Background: severity assessment in community-acquired pneumonia (CAP) is important as it is associated with significant mortality. In this study, we compared a previously suggested severity assessment rule for CAP- SOAR (systolic blood pressure, oxygenation, age and respiratory rate)- against the CURB-65 criteria.
Methods: we conducted a prospective study in three hospitals in Norfolk and Suffolk, UK. Consecutive patients with CAP were scored for severity with CURB-65 (n = 190), and SOAR (when there was sufficient information, n = 112). Mortality data was collected at 6 weeks.

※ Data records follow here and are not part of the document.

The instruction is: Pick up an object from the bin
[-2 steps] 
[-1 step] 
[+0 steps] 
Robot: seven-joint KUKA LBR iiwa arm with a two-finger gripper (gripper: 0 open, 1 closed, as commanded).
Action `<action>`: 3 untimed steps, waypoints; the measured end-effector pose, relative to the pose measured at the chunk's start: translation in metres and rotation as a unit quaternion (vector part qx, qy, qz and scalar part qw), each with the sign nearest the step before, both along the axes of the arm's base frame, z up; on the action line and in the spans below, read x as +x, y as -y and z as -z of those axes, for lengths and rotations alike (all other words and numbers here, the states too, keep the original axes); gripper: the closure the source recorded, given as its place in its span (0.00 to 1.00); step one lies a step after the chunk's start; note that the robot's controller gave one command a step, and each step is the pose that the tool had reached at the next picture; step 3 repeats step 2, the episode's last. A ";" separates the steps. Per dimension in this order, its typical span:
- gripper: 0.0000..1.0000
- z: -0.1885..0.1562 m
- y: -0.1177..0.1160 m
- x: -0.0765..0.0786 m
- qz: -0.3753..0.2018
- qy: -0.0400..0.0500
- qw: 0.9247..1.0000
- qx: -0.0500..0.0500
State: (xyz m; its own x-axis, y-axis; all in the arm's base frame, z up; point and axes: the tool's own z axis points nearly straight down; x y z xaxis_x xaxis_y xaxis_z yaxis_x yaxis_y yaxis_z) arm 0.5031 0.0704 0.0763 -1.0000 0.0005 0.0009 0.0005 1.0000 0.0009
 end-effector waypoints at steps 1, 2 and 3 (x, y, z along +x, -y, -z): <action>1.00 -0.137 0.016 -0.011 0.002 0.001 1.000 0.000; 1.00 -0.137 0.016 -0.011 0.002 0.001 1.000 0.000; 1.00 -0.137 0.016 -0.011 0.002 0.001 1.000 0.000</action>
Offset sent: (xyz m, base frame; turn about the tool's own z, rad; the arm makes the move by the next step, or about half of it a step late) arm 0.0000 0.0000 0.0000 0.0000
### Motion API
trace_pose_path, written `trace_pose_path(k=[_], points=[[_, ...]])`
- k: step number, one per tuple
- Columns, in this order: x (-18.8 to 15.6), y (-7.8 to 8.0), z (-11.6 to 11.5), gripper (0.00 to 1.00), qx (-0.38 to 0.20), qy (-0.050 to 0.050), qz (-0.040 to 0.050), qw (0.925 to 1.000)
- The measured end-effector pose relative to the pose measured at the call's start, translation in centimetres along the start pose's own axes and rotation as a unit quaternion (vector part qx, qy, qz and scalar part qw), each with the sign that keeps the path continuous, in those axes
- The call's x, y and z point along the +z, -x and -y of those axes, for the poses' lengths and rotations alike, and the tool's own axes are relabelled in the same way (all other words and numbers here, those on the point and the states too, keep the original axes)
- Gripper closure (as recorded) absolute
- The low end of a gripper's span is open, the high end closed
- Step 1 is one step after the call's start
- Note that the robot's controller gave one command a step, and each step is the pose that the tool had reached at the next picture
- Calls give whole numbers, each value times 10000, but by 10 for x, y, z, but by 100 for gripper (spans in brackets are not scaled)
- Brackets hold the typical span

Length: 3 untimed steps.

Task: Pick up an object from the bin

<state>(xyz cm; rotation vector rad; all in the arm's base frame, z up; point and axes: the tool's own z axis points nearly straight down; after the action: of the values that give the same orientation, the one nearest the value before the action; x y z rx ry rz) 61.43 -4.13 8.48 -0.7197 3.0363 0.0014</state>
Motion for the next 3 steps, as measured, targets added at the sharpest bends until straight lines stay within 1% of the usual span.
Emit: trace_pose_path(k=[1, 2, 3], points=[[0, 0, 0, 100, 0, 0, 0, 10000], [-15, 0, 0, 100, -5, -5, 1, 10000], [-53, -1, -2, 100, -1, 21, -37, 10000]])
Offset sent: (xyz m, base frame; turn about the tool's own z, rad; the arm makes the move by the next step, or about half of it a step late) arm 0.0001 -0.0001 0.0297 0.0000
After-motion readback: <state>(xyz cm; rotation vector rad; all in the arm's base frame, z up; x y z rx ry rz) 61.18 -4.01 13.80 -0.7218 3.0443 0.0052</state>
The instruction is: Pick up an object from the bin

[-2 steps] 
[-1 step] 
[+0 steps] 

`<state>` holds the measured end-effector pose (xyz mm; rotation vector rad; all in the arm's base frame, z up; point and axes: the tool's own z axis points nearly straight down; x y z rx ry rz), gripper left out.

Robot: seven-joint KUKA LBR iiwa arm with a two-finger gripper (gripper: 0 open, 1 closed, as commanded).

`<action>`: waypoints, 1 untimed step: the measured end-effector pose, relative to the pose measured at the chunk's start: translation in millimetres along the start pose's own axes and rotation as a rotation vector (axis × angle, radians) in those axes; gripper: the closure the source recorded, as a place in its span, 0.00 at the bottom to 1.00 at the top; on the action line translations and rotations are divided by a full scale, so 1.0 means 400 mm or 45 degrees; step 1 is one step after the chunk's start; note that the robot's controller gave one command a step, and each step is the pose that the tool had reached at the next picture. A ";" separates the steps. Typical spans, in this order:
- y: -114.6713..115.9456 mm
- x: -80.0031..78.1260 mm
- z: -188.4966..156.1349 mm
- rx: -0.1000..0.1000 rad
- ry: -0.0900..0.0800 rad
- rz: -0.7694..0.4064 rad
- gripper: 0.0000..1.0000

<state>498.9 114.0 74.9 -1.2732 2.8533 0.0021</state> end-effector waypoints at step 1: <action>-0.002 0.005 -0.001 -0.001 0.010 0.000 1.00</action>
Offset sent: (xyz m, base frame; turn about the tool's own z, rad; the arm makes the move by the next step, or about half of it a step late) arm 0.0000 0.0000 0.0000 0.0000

Results: there were 100 males (53%). The age range was 18-101 years (mean 72 years, median 76 years). Sixty-five (34%) had severe pneumonia by CURB-65, and 56 patients out of 112 (50%) had severe pneumonia by SOAR. Patients with severe CAP were significantly more likely to be older, female, and to have higher urea levels and a lower PaO(2):FiO(2) ratio on admission. There were a total of 54 deaths during follow-up (33 of these in the SOAR-categorised group). There were 32 deaths (50%) in the severe and 22 deaths (18%) in the non-severe groups by CURB-65. There were 23 deaths (70%) in the severe and 22 deaths (30%) in the non-severe groups by SOAR. For CURB-65, sensitivity, specificity, positive and negative predictive values were 60.6, 72.2, 47.6 and 81.4%. For SOAR, the respective values were 69.7%, 58.2, 41.1 and 82.1%.
Conclusion: SOAR had demonstrably better sensitivity, but lower specificity compared with CURB-65 in this patient cohort. SOAR might be more suitable for assessing disease severity as an alternative or adjunct to CURB-65, particularly in the elderly.